Although the data below contains pictures, please reproduce only its words, exactly.
Start of Recorded data
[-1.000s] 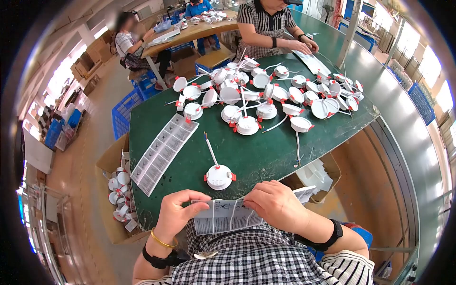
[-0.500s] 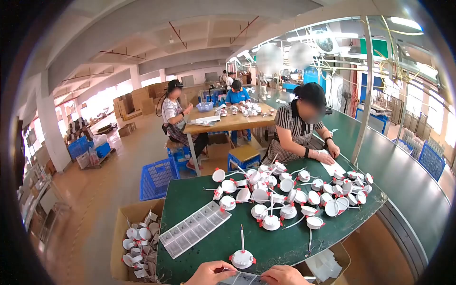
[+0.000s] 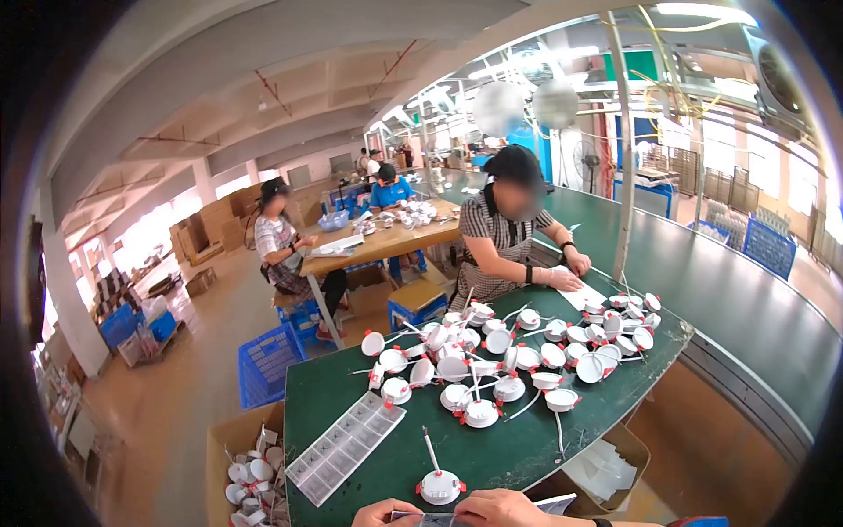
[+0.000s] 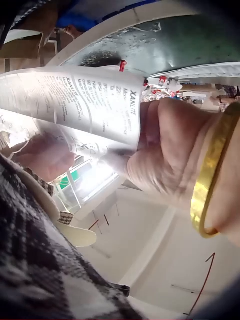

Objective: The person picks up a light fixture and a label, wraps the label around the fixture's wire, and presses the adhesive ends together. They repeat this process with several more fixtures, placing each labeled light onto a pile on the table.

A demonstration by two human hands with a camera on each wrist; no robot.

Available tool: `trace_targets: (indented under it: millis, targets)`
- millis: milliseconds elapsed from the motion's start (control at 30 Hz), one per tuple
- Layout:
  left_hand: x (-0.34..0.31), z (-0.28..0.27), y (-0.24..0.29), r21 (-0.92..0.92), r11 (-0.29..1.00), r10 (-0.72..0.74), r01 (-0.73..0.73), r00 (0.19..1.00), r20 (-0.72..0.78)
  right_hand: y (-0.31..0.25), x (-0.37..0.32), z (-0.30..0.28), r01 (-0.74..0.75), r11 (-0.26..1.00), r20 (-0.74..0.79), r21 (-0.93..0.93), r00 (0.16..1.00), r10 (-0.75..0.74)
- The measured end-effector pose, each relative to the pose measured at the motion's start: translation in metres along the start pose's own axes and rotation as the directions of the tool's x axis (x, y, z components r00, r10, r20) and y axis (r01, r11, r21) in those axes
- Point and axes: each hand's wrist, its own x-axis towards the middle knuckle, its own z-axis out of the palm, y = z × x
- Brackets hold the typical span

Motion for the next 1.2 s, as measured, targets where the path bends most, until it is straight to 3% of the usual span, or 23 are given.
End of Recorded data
## Result of this task
[-1.000s] 
[-0.500s] 
[+0.000s] 
[+0.000s] 

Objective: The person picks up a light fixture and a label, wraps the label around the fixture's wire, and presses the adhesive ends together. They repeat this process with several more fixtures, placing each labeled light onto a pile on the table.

A demonstration by two human hands with a camera on each wrist; no robot.

Available tool: `trace_targets: (indented under it: millis, targets)`
- millis: milliseconds elapsed from the motion's start (control at 30 Hz), one per tuple
- Layout:
  left_hand: x (-0.34..0.31), z (-0.28..0.27), y (-0.24..0.29), r21 (-0.92..0.92), r11 (-0.29..1.00), r10 (-0.72..0.74), r01 (-0.73..0.73), r00 (0.19..1.00), r20 (-0.72..0.78)
  right_hand: y (-0.31..0.25), x (-0.37..0.32), z (-0.30..0.28), r01 (-0.74..0.75), r11 (-0.26..1.00), r20 (-0.74..0.79), r21 (-0.93..0.93), r00 (0.16..1.00), r10 (-0.75..0.74)
- The measured end-effector pose, each relative to the pose measured at the motion's start: translation in metres along the start pose's own axes and rotation as the directions of the tool's x axis (x, y, z components r00, r10, r20) and y axis (r01, r11, r21) in those axes
- Point and axes: each hand's wrist, its own x-axis towards the middle knuckle, its own z-axis out of the palm, y = z × x
- Brackets hold the typical span

Motion for the next 1.2 s, as measured, targets where the path bends most, until it is straight to 3% of the usual span, or 23 are given.

No additional output will be given.